Her bare thigh brushed my arm as she passed between the tables.
The men from Great Britain watched Natasha. They wanted to question us about Natasha, but they didn’t. They were silent for the first time.
Driving in the Rain
Under a mulberry tree on Hai Bà Trưng Street across from the entrance to Hotel InterContinental, I waited for Binh to arrive in his taxi and take me back to Hotel Vissai. The rain came down in sheets. Howard had borrowed a large umbrella for me from the concierge.
In the taxi, Binh practiced his English. I paid no attention. My thoughts turned to Karen, who now showed an interest in a relationship with Duy. Or, at least, she acted as if she no longer opposed one.
Binh pulled up in front of Hotel Vissai. I asked him to pick me up in one hour.
After showering, dressing, and sending e-mail messages to the States, I found myself back in the taxi with Binh. It was still raining. Once again, Binh talked to me in English. Once again, I paid no attention to him. I thought about Lan.
Approaching the Rex Hotel on Nguyễn Huệ Street in District 1, in the heart of Ho Chi Minh City, I saw that it was brightly lit in the darkness. Binh stopped the car. “Are you going to meet the American woman or the Vietnamese?” he said.
“Both,” I replied, getting out of the car. “It’s probably a bad idea.”
Bar at the Rex Hotel
Under a transparent awning, a cool breeze was blowing from a nearby river and from nearly empty streets. I took a sip of Malbec, apparently imported from Argentina, and set the glass back down. I perched uncomfortably on a barstool near one end of the room where I had a clear view of the elevator and of people stepping out of it. It was 7:30. The rain had stopped and the cool breeze now swept across the city.
A couple emerged from the elevator.
At first, I didn’t recognize Karen, who, wearing makeup and high heels, looked 10 years older than usual. She was taller than Duy. Even for a Vietnamese man, he was short. The maître d’, wearing a black and orange uniform, led the two of them to a table along the railing at the front of the restaurant, where they had a view of the park below.
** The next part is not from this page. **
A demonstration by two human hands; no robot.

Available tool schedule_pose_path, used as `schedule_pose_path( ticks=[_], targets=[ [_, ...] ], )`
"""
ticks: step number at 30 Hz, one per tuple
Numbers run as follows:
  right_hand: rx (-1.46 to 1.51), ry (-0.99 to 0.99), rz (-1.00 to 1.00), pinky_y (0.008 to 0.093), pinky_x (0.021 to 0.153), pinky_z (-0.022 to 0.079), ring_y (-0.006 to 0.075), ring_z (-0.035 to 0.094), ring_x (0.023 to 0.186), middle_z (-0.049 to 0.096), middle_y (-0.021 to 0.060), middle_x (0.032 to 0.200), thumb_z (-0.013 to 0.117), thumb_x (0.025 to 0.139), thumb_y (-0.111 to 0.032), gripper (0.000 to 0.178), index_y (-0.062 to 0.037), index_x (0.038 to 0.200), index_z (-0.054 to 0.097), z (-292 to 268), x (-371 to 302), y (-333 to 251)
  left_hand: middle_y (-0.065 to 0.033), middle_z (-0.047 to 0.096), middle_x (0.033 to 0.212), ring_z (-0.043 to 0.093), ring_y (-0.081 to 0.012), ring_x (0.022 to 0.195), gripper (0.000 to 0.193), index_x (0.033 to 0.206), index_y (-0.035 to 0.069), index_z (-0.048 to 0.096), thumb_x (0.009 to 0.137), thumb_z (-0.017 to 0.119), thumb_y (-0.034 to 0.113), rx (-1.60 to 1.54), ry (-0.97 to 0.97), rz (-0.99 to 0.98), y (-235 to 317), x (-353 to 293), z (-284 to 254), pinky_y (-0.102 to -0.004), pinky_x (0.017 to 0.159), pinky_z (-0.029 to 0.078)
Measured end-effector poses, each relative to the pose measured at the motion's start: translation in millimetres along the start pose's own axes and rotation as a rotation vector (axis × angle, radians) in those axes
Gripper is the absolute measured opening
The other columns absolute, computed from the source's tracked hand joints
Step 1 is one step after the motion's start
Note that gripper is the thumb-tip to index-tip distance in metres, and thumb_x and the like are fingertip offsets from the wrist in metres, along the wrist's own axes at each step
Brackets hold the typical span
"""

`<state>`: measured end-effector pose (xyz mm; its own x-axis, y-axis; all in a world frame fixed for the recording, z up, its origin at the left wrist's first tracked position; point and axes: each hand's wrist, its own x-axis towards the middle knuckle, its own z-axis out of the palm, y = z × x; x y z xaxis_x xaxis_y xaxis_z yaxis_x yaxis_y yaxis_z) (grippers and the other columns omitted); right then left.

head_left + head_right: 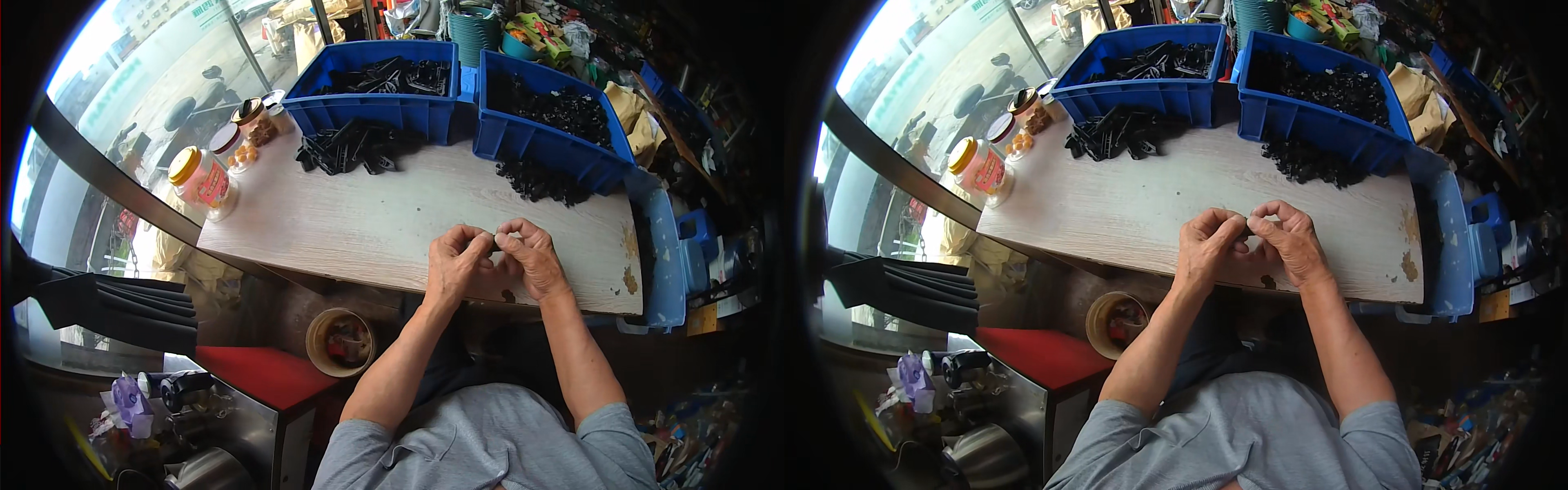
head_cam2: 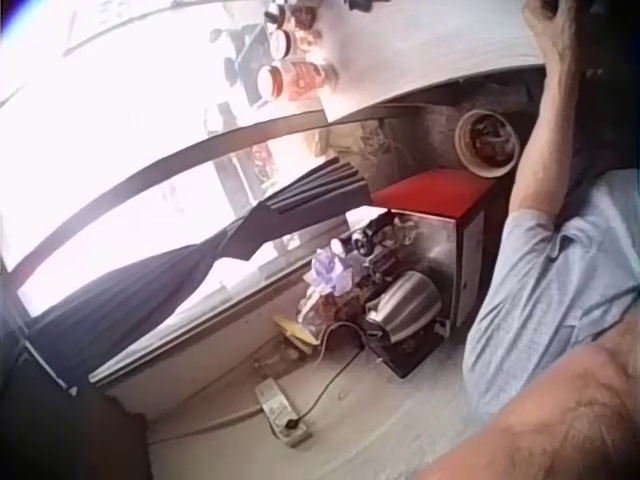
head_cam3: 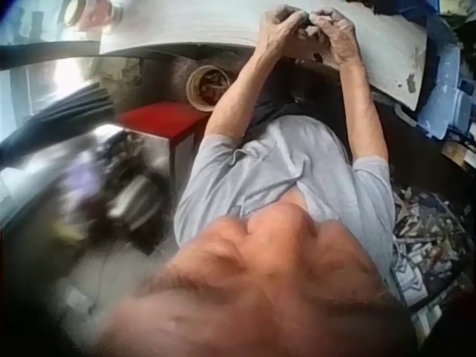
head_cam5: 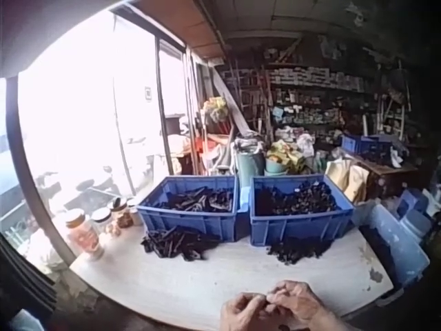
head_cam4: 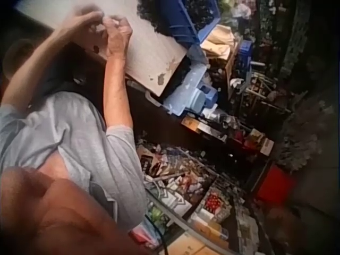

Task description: Assembling or inspecting small black plastic/rubber components at a workbench.

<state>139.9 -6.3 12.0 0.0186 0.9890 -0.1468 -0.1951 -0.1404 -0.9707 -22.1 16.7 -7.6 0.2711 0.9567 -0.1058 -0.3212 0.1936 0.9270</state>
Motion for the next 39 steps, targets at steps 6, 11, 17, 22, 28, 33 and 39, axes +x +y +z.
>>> schedule_pose_path(
  ticks=[6, 11, 17, 22, 28, 33, 39],
  targets=[
    [-0.120, -0.027, 0.159, 0.0268, 0.039, 0.044, 0.0062, 0.041, 0.043, 0.046, -0.0030, 0.057, 0.071, 0.086, -0.035, 0.033, -0.0078, 0.077, 0.056, 5.0, 1.6, -8.7, -0.0065, 0.066, 0.077, 0.062, -0.0099, 0.061, 0.016, 0.092, -0.002, 0.066, 0.090, 0.069, 0.013, -0.138, 0.086, -0.031, 3.1, -4.5, 2.4, -0.0224, 0.057, 0.054],
    [-0.177, 0.051, 0.046, 0.0290, 0.037, 0.046, 0.0075, 0.042, 0.041, 0.046, -0.0008, 0.057, 0.067, 0.086, -0.028, 0.031, -0.0063, 0.071, 0.052, 16.3, -4.6, -4.1, -0.0066, 0.066, 0.078, 0.062, -0.0098, 0.061, 0.012, 0.092, -0.002, 0.066, 0.091, 0.067, 0.010, -0.142, -0.003, 0.015, -1.0, -5.0, -2.9, -0.0218, 0.058, 0.053],
    [-0.106, 0.040, -0.044, 0.0284, 0.038, 0.047, 0.0076, 0.042, 0.040, 0.043, -0.0019, 0.054, 0.066, 0.088, -0.030, 0.034, -0.0085, 0.069, 0.049, 8.0, -7.6, 2.7, -0.0040, 0.066, 0.077, 0.062, -0.0111, 0.067, 0.017, 0.092, -0.002, 0.065, 0.090, 0.069, 0.014, 0.076, -0.033, 0.250, -10.4, -0.5, -3.0, -0.0269, 0.059, 0.051],
    [-0.032, 0.070, -0.062, 0.0336, 0.044, 0.056, 0.0079, 0.043, 0.041, 0.039, -0.0027, 0.052, 0.064, 0.090, -0.027, 0.034, -0.0102, 0.068, 0.046, -0.2, -6.6, 11.6, -0.0237, 0.052, 0.126, 0.050, -0.0433, 0.116, 0.047, 0.119, 0.007, 0.058, 0.074, 0.072, 0.000, 0.985, 0.542, 0.999, 47.9, 73.4, -73.5, -0.0469, 0.097, 0.043],
    [-0.020, 0.062, -0.060, 0.0366, 0.046, 0.059, 0.0086, 0.044, 0.042, 0.038, -0.0024, 0.053, 0.062, 0.090, -0.023, 0.032, -0.0103, 0.067, 0.044, 7.2, -4.5, 8.6, -0.0210, 0.053, 0.130, 0.050, -0.0400, 0.121, 0.052, 0.127, 0.014, 0.057, 0.077, 0.071, 0.015, 1.548, 0.570, 0.850, 83.7, 136.3, -149.7, -0.0516, 0.101, 0.038],
    [-0.014, 0.056, -0.075, 0.0365, 0.045, 0.059, 0.0088, 0.046, 0.042, 0.036, -0.0027, 0.052, 0.062, 0.090, -0.023, 0.032, -0.0103, 0.067, 0.044, 5.2, -2.8, 10.4, -0.0156, 0.060, 0.115, 0.056, -0.0342, 0.108, 0.040, 0.121, 0.013, 0.059, 0.082, 0.067, 0.016, 1.582, 0.543, 0.993, 58.6, 146.8, -160.9, -0.0477, 0.091, 0.041],
    [0.001, 0.069, -0.082, 0.0371, 0.046, 0.059, 0.0093, 0.046, 0.043, 0.035, -0.0023, 0.051, 0.061, 0.091, -0.022, 0.031, -0.0099, 0.068, 0.044, 1.9, -1.0, 10.9, -0.0132, 0.061, 0.113, 0.058, -0.0328, 0.102, 0.032, 0.117, 0.008, 0.059, 0.086, 0.066, 0.013, 1.457, 0.492, 1.099, 58.5, 138.4, -147.7, -0.0442, 0.086, 0.045]
  ],
)
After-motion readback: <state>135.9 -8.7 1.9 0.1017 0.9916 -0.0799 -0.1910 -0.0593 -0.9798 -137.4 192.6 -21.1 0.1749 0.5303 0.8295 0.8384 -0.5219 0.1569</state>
They didn’t see me.
When the musicians started playing, I turned around to listen and, a minute later, I felt Lan beside me, touching my arm. “Is that wine for me?” she asked. She knew it wasn’t, but she started to drink it anyway.
The music was loud; the singer, with long, black hair, was Filipina, but she sounded American when she took the microphone. “I know the song. It’s by the Eagles,” I said. “I can’t remember its name.”
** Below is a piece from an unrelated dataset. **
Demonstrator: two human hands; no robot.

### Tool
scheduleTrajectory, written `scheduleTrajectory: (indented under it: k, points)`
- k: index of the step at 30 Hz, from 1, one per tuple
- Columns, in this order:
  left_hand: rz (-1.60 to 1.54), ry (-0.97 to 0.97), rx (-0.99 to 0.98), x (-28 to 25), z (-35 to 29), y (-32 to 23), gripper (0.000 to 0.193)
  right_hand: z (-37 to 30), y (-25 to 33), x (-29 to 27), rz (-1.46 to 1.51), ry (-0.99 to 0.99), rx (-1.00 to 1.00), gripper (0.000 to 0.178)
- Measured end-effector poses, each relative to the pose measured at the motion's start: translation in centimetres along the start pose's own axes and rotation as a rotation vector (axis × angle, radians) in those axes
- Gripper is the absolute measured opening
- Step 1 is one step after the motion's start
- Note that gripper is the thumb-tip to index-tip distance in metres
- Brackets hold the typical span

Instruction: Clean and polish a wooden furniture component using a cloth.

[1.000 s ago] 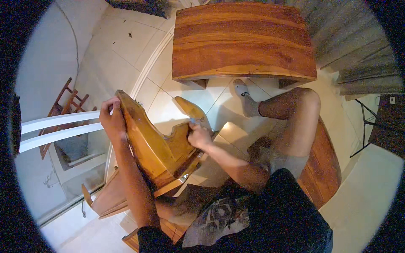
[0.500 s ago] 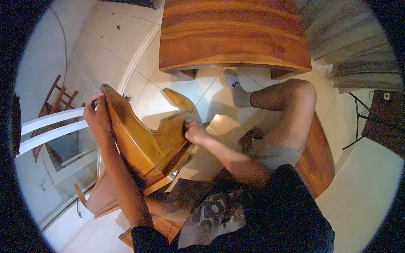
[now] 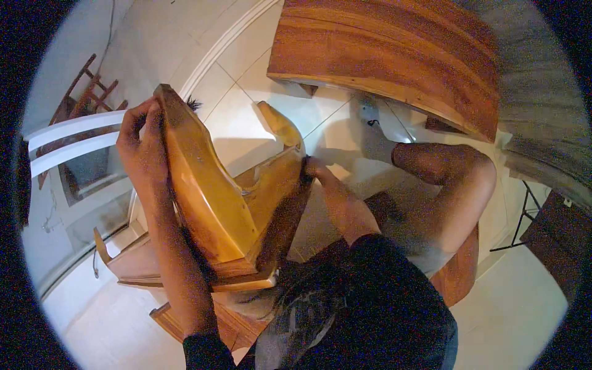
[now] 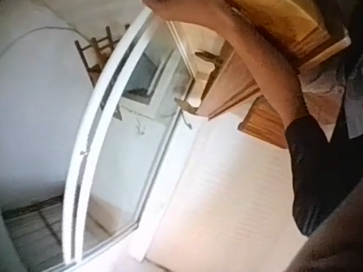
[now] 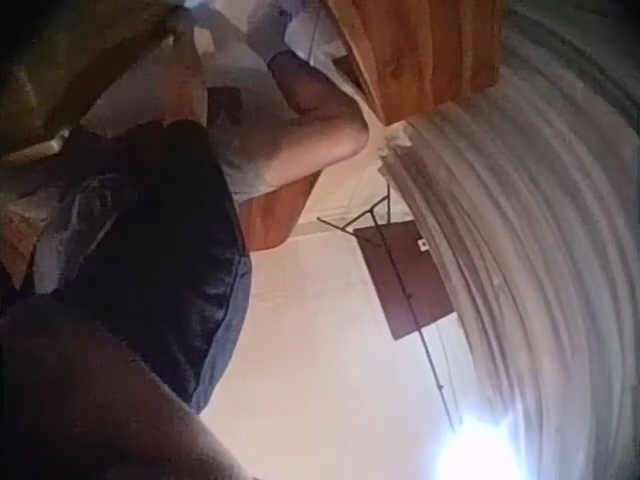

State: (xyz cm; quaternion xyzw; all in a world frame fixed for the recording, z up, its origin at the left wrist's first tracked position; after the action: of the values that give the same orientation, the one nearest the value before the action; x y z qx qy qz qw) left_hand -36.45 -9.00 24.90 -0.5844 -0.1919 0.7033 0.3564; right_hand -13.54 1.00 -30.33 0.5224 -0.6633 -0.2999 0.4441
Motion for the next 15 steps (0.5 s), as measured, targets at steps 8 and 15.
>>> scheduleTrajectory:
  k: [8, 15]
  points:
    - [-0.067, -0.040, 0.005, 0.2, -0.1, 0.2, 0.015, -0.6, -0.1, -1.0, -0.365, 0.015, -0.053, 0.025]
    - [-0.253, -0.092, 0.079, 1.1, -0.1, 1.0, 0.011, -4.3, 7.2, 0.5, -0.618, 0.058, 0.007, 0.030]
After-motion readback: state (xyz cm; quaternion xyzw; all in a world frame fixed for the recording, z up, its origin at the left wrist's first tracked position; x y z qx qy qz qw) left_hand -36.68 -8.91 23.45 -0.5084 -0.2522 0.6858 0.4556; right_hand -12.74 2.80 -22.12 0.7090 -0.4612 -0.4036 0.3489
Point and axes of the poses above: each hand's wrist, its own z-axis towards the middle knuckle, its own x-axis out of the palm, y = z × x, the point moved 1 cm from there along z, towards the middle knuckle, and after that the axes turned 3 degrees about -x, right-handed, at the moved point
Lan laughed. “The name of the song is ‘Take It Easy,’” she said. “Glenn Frey of the Eagles sings the song about a small town, called Winslow, Arizona. Do you know the place? I hum parts of the song sometimes in the shower.”
Ho Chi Minh’s Statue
“I like your dress,” I said to Karen. Lan nodded. I knew, though, she wasn’t agreeing with me, only acting as if she did. The four of us sat next to the railing on the rooftop and looked down into the park. I focused on a bronze statue of Ho Chi Minh, a symbol of the past.
I couldn’t keep my mind engaged on Lan and Karen. I had hoped that Lan would like Karen. Now I knew any friendship was unlikely. Lan was jealous.